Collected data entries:
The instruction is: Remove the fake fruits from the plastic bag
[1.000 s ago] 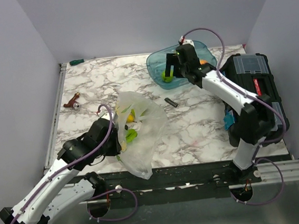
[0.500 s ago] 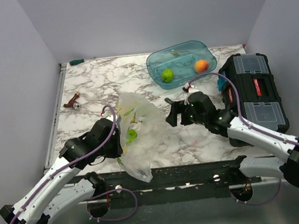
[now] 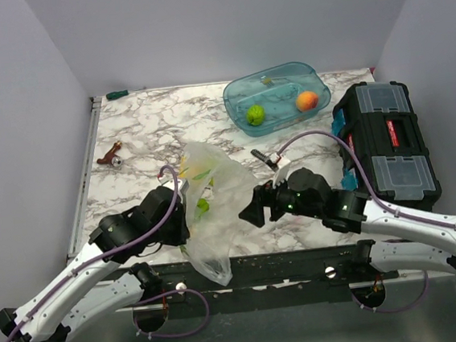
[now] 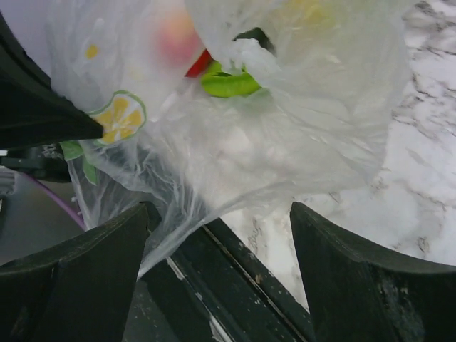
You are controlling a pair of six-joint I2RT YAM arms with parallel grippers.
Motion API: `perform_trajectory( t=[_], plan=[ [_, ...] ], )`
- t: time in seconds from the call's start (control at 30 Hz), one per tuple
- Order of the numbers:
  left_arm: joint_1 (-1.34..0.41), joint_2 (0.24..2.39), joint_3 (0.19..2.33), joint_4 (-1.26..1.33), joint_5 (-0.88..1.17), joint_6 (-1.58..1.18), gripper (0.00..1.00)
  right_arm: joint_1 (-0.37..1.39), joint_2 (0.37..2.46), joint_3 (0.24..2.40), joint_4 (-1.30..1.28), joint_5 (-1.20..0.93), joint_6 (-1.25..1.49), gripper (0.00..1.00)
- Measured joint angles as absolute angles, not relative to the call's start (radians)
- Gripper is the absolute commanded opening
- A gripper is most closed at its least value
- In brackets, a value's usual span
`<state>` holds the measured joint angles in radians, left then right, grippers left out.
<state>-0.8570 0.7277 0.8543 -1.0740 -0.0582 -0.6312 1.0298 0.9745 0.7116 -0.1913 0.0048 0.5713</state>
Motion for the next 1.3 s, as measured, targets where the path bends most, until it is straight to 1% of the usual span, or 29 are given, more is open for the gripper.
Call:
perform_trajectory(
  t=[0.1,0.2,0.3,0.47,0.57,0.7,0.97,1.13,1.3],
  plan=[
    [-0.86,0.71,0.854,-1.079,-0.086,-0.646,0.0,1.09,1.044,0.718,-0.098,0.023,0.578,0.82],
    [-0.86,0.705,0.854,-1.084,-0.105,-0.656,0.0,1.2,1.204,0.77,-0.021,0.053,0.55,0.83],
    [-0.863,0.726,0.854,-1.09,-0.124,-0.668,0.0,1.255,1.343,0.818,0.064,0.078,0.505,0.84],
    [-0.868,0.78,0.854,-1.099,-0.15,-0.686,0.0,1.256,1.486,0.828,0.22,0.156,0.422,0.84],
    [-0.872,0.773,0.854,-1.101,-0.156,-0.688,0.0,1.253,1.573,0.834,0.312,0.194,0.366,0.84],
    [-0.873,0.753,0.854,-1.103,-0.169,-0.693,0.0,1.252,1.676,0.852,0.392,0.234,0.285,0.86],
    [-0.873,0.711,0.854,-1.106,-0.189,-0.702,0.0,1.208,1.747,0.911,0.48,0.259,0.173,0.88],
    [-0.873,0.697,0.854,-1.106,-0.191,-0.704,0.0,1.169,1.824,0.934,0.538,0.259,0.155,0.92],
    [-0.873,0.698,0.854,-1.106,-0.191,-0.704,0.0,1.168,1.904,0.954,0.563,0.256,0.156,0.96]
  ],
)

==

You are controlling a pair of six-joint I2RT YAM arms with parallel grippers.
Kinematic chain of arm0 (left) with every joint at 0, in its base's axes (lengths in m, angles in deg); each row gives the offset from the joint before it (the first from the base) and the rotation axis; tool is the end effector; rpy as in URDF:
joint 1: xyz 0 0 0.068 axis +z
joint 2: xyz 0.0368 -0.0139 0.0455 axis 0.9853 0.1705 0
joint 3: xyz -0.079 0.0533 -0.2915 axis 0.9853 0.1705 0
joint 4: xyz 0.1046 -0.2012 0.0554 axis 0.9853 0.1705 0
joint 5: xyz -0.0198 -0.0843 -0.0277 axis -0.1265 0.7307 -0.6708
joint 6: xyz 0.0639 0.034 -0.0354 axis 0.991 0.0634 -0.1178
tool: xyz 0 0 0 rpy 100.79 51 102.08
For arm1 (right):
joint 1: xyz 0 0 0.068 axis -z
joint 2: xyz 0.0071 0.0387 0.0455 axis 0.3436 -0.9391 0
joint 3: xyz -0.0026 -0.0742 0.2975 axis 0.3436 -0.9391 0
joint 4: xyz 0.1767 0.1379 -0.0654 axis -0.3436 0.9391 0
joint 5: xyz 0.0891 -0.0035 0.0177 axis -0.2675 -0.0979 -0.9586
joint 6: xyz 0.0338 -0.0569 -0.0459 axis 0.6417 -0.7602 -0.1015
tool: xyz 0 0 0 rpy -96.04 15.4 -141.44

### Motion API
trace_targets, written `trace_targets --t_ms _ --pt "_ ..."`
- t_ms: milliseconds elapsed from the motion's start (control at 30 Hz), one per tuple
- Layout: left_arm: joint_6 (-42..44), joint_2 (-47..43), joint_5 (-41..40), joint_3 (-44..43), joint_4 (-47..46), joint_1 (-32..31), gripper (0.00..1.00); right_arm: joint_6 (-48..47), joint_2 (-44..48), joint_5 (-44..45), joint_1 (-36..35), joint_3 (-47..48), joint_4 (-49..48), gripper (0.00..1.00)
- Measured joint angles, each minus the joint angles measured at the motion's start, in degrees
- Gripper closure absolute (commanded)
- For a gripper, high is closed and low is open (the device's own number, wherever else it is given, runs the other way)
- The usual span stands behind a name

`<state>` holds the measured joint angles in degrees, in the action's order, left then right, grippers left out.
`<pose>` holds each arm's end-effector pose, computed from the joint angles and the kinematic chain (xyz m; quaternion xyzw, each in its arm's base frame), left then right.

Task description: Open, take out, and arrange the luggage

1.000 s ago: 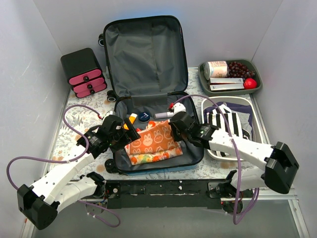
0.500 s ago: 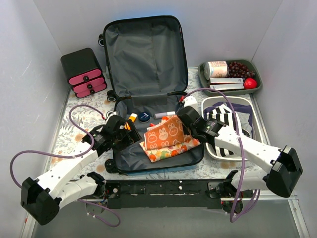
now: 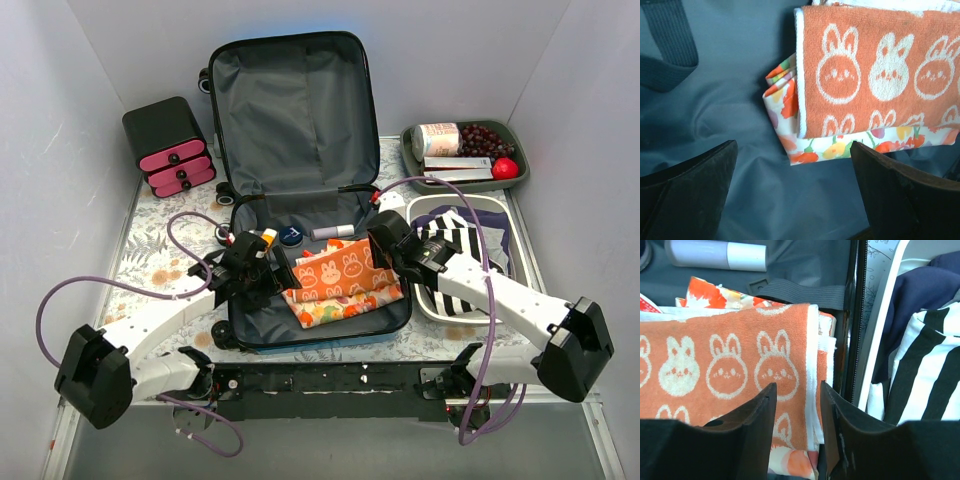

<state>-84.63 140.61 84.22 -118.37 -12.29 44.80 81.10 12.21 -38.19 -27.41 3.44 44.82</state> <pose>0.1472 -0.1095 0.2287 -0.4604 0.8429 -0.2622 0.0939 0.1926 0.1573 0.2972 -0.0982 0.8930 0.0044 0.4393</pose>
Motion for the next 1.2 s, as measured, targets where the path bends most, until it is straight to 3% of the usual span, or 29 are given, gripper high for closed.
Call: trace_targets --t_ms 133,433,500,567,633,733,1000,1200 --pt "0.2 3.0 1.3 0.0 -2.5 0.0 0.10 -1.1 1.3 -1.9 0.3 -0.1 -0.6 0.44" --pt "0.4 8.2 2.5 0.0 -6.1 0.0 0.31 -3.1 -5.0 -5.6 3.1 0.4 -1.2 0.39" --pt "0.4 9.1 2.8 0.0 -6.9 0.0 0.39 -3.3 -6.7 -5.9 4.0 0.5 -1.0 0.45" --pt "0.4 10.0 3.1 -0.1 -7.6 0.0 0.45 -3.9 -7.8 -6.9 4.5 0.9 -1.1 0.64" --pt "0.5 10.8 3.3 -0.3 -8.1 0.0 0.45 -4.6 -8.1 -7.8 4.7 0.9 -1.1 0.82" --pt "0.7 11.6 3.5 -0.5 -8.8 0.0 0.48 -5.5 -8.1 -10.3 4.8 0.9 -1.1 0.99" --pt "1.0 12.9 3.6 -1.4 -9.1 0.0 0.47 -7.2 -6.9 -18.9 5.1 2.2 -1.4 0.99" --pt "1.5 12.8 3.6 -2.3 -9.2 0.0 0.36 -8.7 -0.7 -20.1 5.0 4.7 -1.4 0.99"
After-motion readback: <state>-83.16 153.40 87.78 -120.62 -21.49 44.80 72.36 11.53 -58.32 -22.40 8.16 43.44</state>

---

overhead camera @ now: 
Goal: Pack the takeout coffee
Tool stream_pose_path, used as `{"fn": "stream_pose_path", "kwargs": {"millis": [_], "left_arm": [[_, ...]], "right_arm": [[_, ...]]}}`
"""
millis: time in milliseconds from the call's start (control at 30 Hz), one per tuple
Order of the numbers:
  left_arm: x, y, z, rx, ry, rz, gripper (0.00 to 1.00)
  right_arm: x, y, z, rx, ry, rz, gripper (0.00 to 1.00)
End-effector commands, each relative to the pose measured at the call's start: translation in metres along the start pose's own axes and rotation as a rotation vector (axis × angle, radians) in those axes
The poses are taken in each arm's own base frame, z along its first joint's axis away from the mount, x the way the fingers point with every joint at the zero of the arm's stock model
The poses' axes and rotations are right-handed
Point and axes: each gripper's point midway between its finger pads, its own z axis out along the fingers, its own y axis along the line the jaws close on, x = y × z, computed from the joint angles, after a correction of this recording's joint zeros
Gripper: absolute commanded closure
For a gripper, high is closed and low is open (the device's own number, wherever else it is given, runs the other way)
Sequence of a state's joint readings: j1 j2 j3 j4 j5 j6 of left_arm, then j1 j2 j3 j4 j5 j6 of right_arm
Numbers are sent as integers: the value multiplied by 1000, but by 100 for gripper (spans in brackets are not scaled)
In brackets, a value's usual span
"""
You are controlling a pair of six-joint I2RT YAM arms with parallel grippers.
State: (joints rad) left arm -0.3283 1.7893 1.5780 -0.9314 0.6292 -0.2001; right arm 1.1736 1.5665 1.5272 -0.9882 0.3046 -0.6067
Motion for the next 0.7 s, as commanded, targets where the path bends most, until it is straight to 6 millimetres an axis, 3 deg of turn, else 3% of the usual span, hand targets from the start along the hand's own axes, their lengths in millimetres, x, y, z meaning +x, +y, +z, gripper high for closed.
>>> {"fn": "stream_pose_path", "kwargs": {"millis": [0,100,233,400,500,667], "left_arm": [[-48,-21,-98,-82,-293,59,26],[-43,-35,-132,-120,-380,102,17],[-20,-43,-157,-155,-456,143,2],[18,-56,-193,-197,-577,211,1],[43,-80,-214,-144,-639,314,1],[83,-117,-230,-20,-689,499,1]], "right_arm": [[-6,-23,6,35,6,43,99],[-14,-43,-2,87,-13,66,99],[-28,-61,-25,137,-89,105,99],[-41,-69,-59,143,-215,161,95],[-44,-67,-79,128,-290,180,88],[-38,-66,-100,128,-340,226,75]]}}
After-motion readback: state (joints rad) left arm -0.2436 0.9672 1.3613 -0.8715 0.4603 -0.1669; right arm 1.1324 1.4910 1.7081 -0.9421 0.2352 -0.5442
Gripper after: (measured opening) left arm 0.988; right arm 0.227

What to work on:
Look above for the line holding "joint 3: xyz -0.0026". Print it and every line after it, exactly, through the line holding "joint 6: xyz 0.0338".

Answer for the task:
joint 3: xyz -0.0026 -0.0742 0.2975 axis 0.3436 -0.9391 0
joint 4: xyz 0.1767 0.1379 -0.0654 axis -0.3436 0.9391 0
joint 5: xyz 0.0891 -0.0035 0.0177 axis -0.2675 -0.0979 -0.9586
joint 6: xyz 0.0338 -0.0569 -0.0459 axis 0.6417 -0.7602 -0.1015

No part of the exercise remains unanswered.